- [EXERCISE REQUIREMENTS]
Your reply should be the records below, duplicated exactly, with any picture removed.

- [MATERIAL FOR THE TASK]
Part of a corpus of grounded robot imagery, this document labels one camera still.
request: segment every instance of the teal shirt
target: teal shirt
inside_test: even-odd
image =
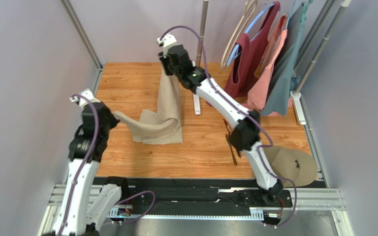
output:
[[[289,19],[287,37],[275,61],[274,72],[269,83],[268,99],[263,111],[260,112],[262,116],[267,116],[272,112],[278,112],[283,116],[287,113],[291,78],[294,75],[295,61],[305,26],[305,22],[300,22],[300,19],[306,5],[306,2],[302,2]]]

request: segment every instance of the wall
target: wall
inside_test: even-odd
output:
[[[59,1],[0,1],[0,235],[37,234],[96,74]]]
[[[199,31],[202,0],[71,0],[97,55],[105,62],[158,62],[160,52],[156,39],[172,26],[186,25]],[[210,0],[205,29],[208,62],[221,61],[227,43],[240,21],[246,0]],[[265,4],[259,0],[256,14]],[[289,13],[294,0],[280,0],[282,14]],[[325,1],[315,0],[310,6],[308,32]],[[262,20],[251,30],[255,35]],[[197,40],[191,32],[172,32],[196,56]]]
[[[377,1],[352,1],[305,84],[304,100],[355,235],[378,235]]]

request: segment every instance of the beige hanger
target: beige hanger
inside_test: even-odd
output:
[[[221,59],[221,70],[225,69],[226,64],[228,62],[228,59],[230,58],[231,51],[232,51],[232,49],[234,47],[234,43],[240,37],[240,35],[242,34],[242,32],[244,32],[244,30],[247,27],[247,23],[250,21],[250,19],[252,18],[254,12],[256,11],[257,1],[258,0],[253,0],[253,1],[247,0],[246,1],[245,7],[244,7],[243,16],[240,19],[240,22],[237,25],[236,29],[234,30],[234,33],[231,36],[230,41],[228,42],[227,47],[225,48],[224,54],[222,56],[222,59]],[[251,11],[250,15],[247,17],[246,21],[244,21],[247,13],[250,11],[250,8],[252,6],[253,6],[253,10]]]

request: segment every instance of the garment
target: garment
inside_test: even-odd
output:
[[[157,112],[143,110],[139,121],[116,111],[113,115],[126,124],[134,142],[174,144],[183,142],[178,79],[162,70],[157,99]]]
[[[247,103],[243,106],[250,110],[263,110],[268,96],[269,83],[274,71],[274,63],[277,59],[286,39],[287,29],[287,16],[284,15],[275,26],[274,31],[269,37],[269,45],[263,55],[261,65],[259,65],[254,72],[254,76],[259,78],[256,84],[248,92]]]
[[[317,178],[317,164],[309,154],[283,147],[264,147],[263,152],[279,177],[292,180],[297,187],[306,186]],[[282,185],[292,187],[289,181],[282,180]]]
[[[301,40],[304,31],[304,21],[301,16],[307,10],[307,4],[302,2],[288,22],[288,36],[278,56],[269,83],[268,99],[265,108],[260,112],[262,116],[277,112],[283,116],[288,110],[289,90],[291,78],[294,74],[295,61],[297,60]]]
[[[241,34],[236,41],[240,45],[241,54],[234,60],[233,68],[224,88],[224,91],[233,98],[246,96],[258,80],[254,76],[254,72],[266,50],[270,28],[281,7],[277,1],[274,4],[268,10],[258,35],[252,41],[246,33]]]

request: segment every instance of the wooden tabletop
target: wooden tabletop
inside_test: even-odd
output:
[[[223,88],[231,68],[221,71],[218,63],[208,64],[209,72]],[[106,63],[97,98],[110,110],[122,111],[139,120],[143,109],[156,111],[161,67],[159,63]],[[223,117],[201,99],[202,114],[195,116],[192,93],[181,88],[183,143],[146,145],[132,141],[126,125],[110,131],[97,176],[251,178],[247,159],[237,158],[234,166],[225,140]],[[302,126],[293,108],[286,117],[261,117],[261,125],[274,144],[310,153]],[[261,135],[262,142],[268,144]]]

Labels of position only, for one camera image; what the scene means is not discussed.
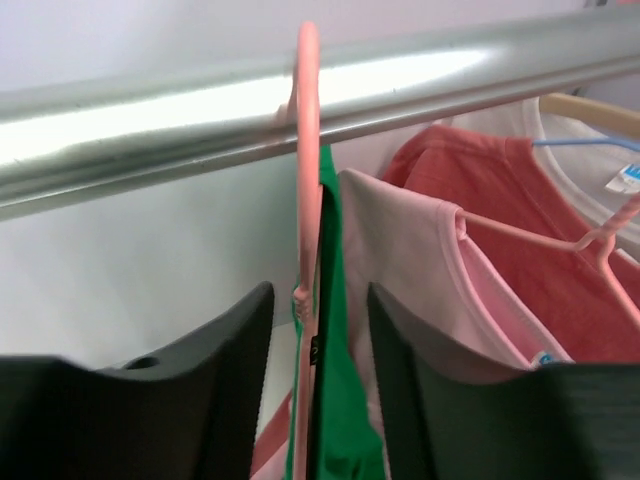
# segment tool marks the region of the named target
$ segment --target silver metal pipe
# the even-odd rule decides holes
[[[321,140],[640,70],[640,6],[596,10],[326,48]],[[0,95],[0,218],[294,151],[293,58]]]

- [RESPONSE AREA]
Part of a corpus of grounded robot imagery, this document labels one camera still.
request: segment every instance of the teal shirt
target: teal shirt
inside_test: even-odd
image =
output:
[[[289,19],[287,37],[275,61],[274,72],[269,83],[268,99],[263,111],[260,112],[262,116],[267,116],[272,112],[278,112],[283,116],[287,113],[291,78],[294,75],[295,61],[305,26],[305,22],[300,22],[300,19],[306,5],[306,2],[302,2]]]

request: segment every instance of the wall
target: wall
inside_test: even-odd
output:
[[[59,1],[0,1],[0,235],[37,234],[96,74]]]
[[[199,31],[202,0],[71,0],[97,55],[105,62],[158,62],[160,52],[156,39],[172,26],[186,25]],[[210,0],[205,29],[208,62],[221,61],[227,43],[240,21],[246,0]],[[265,4],[259,0],[256,14]],[[289,13],[294,0],[280,0],[282,14]],[[325,1],[315,0],[310,6],[308,32]],[[262,20],[251,30],[255,35]],[[197,40],[191,32],[172,32],[196,56]]]
[[[377,1],[352,1],[305,84],[304,100],[355,235],[378,235]]]

request: segment every instance of the beige hanger
target: beige hanger
inside_test: even-odd
output:
[[[221,59],[221,70],[225,69],[226,64],[228,62],[228,59],[230,58],[231,51],[232,51],[232,49],[234,47],[234,43],[240,37],[240,35],[242,34],[242,32],[244,32],[244,30],[247,27],[247,23],[250,21],[250,19],[252,18],[254,12],[256,11],[257,1],[258,0],[253,0],[253,1],[247,0],[246,1],[245,7],[244,7],[243,16],[240,19],[240,22],[237,25],[236,29],[234,30],[234,33],[231,36],[230,41],[228,42],[227,47],[225,48],[224,54],[222,56],[222,59]],[[251,11],[250,15],[247,17],[246,21],[244,21],[247,13],[250,11],[250,8],[252,6],[253,6],[253,10]]]

request: segment every instance of the garment
target: garment
inside_test: even-odd
output:
[[[157,112],[143,110],[139,121],[116,111],[113,115],[126,124],[134,142],[174,144],[183,142],[178,79],[162,70],[157,99]]]
[[[247,103],[243,106],[250,110],[263,110],[268,96],[269,83],[274,71],[274,63],[277,59],[286,39],[287,29],[287,16],[284,15],[275,26],[274,31],[269,37],[269,45],[263,55],[261,65],[259,65],[254,72],[254,76],[259,78],[256,84],[248,92]]]
[[[317,178],[317,164],[309,154],[283,147],[264,147],[263,152],[279,177],[292,180],[297,187],[306,186]],[[282,185],[292,187],[289,181],[282,180]]]
[[[301,40],[304,31],[304,21],[301,16],[307,10],[307,4],[302,2],[288,22],[288,36],[278,56],[269,83],[268,99],[265,108],[260,112],[262,116],[277,112],[283,116],[288,110],[289,90],[291,78],[294,74],[295,61],[297,60]]]
[[[241,34],[236,41],[240,45],[241,54],[234,60],[233,68],[224,88],[224,91],[233,98],[246,96],[258,80],[254,76],[254,72],[266,50],[270,28],[281,7],[277,1],[274,4],[268,10],[258,35],[252,41],[246,33]]]

request: segment every instance of the wooden tabletop
target: wooden tabletop
inside_test: even-odd
output:
[[[223,88],[231,68],[221,71],[218,63],[208,64],[209,72]],[[106,63],[97,98],[110,110],[122,111],[139,120],[143,109],[156,111],[161,67],[159,63]],[[223,117],[201,99],[202,114],[195,116],[192,93],[181,88],[183,143],[146,145],[132,141],[126,125],[110,131],[97,176],[251,178],[247,159],[237,158],[234,166],[225,140]],[[302,126],[293,108],[286,117],[261,117],[261,125],[274,144],[310,153]],[[261,135],[262,142],[268,144]]]

Labels of position only, for one camera image; what the scene means is not discussed.
# segment tool marks the region of the named target
$ segment --target silver metal pipe
# the even-odd rule decides holes
[[[321,140],[640,70],[640,6],[596,10],[326,48]],[[0,95],[0,218],[294,151],[293,58]]]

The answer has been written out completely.